### [Work order]
Copy each line of the material beneath that holds the word "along".
===============
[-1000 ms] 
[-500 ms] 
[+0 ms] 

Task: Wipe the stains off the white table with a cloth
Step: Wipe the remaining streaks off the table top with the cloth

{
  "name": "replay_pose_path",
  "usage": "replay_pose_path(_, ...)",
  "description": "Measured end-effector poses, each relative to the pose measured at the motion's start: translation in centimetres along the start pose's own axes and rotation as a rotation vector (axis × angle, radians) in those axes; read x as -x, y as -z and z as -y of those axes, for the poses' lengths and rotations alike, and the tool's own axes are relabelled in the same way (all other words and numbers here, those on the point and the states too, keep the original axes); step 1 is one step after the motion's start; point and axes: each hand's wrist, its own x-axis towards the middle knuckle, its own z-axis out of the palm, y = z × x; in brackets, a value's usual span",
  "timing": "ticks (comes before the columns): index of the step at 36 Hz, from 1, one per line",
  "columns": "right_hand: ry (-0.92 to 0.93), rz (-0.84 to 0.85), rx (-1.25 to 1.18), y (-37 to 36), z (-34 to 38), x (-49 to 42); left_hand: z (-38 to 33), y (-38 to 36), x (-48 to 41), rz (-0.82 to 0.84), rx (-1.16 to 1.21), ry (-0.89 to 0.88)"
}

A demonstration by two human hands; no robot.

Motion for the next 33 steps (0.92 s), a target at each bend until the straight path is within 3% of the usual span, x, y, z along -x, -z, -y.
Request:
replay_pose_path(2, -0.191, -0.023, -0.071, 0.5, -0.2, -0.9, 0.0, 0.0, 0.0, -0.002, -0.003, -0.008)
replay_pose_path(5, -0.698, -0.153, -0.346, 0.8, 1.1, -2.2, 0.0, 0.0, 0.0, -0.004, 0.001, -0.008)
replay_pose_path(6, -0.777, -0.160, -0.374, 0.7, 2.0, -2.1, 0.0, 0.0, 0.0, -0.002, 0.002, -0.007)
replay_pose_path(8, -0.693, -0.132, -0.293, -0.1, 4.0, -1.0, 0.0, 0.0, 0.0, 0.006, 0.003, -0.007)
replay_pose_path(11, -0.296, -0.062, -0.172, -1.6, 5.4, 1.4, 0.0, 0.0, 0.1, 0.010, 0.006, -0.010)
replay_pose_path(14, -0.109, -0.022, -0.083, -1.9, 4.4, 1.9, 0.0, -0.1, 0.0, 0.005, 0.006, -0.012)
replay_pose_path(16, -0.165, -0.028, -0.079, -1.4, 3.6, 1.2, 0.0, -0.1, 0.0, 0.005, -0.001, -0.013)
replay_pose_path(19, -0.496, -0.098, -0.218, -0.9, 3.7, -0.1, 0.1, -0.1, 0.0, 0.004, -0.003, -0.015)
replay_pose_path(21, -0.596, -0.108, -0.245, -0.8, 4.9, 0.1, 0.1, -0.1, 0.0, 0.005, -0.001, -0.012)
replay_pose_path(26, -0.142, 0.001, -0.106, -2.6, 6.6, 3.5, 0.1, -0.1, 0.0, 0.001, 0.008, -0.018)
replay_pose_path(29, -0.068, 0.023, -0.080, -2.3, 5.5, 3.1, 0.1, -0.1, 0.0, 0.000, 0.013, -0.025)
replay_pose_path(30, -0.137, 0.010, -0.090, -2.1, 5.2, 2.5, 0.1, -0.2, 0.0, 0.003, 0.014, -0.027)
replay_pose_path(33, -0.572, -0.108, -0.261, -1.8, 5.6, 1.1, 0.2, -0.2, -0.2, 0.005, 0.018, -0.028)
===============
### [Solved problem]
  "description": "Measured end-effector poses, each relative to the pose measured at the motion's start: translation in centimetres along the start pose's own axes and rotation as a rotation vector (axis × angle, radians) in those axes; read x as -x, y as -z and z as -y of those axes, for the poses' lengths and rotations alike, and the tool's own axes are relabelled in the same way (all other words and numbers here, those on the point and the states too, keep the original axes); step 1 is one step after the motion's start; point and axes: each hand's wrist, its own x-axis towards the middle knuckle, its own z-axis out of the palm, y = z × x; in brackets, a value's usual span",
Motion for the next 33 steps (0.92 s), a target at each bend until the straight path is within 3% of the usual span, x, y, z along -x, -z, -y.

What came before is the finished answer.